Fortune Smiles on Space Race Sponsor
FYI,
Check out her photo on the web link below.
"Fortune Smiles on Space Race Sponsor"
BBS News
http://news.bbc.co.uk/1/hi/sci/tech/5278190.stm
A young Iranian-born American woman who rallied her wealthy family to
underwrite a $10m (£5.3m) competition for the first private spaceflight
will soon get to experience for herself the thrill of being a space tourist.
On Tuesday, Anousheh Ansari was confirmed as the replacement for
Japanese businessman Daisuke Enomoto as a fare-paying passenger onboard
the next Russian rocket mission to the International Space Station (ISS).
Lift-off for the Soyuz capsule that will carry Mrs Ansari and two
members of the next ISS crew is scheduled for 14 September from the
Baikonur Cosmodrome, Kazakhstan.
In her quest to fly in space, Mrs Ansari, co-founder of Texas-based
Telecom Technologies, helped seed the development of a private
spaceflight industry by donating $10m for the X-Prize competition, which
was awarded in 2004 for the first pair of suborbital manned flights.
The winning vehicle, called SpaceShipOne, was built by aircraft designer
Burt Rutan and funded by Microsoft co-founder Paul Allen.

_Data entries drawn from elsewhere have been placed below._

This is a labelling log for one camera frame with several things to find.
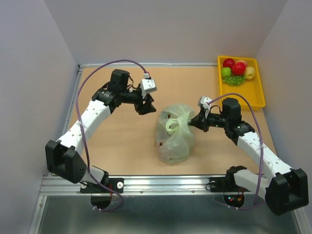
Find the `light green plastic bag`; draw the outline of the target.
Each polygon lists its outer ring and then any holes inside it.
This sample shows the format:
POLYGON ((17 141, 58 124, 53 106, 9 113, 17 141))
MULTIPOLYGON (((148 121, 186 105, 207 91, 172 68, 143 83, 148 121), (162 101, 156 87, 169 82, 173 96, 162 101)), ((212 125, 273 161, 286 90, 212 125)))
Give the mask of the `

A commercial version of the ship is under development by Rutan's Mojave,
California-based firm in partnership with Sir Richard Branson's newly
created Virgin Galactic spaceflight enterprise.
The company has sold about 200 tickets for flights, which are scheduled
to begin in 2008 from the Mojave Desert. Mrs Ansari holds a reservation.
She also spearheaded a new family venture called Prodea to develop a
line of air-launched suborbital vehicles in partnership with
Virginia-based Space Adventures, as well as spaceports in the United
Arab Emirates and Singapore to launch them.
More recently, she jumped at the chance to train as a reserve for Mr
Enomoto in the hope of clinching the grand prize of spaceflight: a
10-day trip to the space station.
"Anyway you can fly me, I'll go," she said in an interview last month in
Houston.
In the end, her wait may be far shorter than expected. Mr Enomoto, 35,
was stripped of flight privileges earlier this week for undisclosed
medical reasons.
It was not immediately known if he would remain eligible to fly on a
future mission.
If he is, Mr Enomoto may be just as happy to wait. Russia recently added
a $15m (£7.9m) option to its basic $20m (£10.6m) fare - a 90-minute
spacewalk outside the ISS.
As for Mrs Ansari, she will have to fly without the projects she wanted
to do in space and she may end up having to eat the meals ordered by Mr
Enomoto.
Hopefully, though, she will be able to bring along some of her own clothes.
The Japanese businessman - a young-at-heart science-fiction fan - had
sent ahead his spacesuit: an outfit modelled after cartoon pilot hero
Char Aznable from the Gundam animation series.